▶ **SOURCE DATA**:
↓↓↓

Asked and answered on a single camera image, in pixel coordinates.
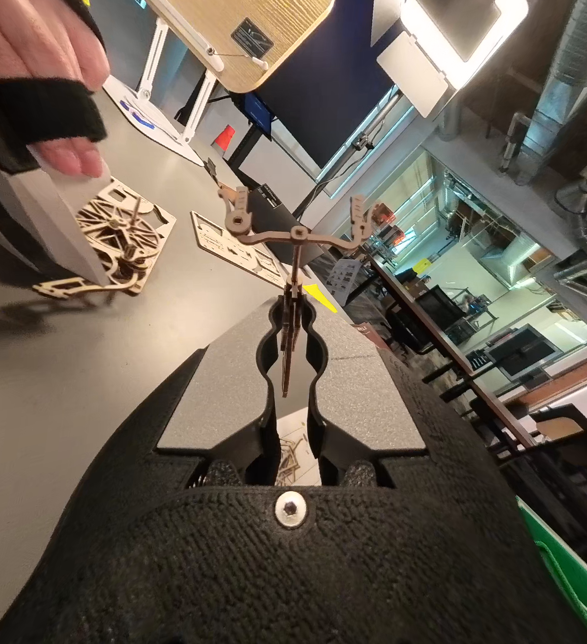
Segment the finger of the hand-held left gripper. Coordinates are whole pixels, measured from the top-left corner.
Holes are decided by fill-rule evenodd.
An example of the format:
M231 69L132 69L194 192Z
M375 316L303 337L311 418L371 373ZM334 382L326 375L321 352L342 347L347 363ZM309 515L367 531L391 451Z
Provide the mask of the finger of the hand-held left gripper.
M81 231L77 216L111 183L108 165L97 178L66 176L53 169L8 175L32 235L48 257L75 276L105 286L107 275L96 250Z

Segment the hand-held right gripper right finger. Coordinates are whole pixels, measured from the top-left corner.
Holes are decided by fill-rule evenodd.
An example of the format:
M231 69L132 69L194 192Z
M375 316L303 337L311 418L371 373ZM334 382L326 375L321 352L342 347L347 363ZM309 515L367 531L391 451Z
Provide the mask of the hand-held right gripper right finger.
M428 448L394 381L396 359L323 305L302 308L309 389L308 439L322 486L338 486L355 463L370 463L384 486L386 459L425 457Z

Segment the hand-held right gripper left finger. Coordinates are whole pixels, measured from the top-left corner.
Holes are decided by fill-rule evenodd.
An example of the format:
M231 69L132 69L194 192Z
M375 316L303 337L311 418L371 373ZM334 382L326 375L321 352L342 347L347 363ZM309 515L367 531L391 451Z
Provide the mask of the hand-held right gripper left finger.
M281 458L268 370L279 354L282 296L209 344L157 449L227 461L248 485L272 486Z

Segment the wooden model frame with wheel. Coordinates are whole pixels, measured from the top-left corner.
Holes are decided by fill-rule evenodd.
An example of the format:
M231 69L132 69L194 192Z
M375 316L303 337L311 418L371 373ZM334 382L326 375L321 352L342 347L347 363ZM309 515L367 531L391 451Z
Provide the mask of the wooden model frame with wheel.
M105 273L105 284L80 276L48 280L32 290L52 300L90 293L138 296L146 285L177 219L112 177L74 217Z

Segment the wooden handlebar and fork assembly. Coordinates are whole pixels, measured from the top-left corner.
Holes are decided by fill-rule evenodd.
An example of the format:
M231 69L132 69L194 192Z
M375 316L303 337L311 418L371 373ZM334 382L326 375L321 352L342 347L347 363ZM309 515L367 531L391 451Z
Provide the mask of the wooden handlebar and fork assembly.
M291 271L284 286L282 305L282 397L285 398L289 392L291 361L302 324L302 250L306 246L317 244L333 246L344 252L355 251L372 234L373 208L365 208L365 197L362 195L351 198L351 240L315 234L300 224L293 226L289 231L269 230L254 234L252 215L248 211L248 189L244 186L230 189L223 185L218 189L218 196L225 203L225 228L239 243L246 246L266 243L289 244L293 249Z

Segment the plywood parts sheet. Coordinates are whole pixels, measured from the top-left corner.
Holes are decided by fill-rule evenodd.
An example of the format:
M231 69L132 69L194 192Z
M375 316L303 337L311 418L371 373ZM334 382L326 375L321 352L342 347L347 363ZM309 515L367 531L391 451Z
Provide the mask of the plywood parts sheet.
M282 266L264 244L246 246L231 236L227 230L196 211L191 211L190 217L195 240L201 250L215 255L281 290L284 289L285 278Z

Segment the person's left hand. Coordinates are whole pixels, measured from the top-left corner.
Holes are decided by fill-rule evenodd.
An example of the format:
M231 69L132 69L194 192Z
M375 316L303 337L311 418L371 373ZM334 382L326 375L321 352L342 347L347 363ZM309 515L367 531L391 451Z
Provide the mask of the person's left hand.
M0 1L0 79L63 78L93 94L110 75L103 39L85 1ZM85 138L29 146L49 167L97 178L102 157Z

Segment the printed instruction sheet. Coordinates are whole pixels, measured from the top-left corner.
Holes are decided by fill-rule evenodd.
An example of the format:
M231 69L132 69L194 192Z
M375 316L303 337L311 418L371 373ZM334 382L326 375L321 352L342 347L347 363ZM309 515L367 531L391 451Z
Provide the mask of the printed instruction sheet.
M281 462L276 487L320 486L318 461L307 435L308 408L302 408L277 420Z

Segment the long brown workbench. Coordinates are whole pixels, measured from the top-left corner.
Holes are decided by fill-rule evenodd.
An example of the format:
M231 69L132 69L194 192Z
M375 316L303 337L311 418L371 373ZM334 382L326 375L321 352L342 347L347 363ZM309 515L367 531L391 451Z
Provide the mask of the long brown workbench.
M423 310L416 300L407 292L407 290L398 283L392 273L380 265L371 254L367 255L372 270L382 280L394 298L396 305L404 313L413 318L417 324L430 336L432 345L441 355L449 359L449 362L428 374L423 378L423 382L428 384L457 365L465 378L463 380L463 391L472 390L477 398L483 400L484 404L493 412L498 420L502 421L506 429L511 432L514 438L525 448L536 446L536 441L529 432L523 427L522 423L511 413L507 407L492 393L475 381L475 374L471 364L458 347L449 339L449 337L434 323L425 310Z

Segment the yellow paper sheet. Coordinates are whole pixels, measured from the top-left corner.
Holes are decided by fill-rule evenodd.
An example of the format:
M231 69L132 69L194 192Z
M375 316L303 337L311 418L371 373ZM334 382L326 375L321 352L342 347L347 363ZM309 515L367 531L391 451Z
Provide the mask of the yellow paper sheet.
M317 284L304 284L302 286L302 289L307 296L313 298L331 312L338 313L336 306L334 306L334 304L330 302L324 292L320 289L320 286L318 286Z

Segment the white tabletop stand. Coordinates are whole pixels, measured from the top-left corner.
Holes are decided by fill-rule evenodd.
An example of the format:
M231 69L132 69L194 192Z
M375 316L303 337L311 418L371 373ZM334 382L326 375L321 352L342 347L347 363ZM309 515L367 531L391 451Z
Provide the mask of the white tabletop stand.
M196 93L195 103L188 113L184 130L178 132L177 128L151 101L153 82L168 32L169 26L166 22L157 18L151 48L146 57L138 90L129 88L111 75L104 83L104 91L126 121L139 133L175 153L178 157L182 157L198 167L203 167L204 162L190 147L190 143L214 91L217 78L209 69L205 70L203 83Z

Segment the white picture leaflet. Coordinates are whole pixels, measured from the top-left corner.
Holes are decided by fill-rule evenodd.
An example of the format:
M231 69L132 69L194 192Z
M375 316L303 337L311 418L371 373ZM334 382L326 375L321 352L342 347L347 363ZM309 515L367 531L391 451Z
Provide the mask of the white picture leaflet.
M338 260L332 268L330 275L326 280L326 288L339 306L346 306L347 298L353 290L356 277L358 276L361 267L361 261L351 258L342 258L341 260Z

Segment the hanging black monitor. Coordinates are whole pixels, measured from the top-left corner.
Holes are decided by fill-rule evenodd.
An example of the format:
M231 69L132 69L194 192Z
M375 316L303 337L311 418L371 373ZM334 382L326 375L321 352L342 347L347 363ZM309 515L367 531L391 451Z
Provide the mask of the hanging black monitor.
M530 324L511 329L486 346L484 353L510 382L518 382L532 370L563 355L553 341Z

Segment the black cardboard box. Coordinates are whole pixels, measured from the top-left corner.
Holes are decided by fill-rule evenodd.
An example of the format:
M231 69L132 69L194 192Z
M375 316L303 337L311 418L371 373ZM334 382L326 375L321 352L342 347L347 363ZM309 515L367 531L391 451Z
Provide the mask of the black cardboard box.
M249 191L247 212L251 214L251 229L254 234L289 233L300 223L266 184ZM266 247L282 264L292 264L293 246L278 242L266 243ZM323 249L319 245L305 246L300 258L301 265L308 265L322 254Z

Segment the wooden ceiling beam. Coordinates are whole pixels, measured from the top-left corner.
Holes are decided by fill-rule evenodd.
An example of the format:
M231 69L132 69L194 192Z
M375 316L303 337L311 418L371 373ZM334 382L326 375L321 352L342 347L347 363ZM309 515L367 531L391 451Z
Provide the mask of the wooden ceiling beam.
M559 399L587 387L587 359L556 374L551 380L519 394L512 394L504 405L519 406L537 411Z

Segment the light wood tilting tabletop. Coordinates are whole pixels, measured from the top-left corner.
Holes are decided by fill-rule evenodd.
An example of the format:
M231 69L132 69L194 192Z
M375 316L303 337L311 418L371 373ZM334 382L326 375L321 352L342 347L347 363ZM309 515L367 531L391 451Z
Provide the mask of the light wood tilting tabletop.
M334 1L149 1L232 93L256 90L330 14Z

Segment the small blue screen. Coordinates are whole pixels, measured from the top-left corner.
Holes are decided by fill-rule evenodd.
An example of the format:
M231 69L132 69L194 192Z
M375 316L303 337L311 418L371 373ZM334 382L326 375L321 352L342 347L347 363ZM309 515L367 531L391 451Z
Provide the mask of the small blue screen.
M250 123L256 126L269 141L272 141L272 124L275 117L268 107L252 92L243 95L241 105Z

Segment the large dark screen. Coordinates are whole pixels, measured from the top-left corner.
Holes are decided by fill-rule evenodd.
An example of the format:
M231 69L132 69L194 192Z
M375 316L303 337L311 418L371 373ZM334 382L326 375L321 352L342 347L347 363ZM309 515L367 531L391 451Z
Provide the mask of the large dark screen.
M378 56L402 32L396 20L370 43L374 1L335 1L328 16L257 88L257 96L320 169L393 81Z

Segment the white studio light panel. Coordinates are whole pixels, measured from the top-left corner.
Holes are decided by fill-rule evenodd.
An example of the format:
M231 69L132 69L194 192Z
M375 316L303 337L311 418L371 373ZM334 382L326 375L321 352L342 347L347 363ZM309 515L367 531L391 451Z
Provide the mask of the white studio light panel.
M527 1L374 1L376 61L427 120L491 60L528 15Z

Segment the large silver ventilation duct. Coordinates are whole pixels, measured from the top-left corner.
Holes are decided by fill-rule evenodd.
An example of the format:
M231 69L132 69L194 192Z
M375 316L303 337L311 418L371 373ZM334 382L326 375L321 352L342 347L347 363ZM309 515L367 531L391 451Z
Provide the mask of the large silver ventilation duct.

↑↑↑

▶ **ASSIGNMENT**: Please list every line of the records that contains "ventilation".

▶ **SOLUTION TO THE PROBLEM**:
Segment the large silver ventilation duct. Coordinates are whole pixels, measured from the top-left corner.
Provide the mask of the large silver ventilation duct.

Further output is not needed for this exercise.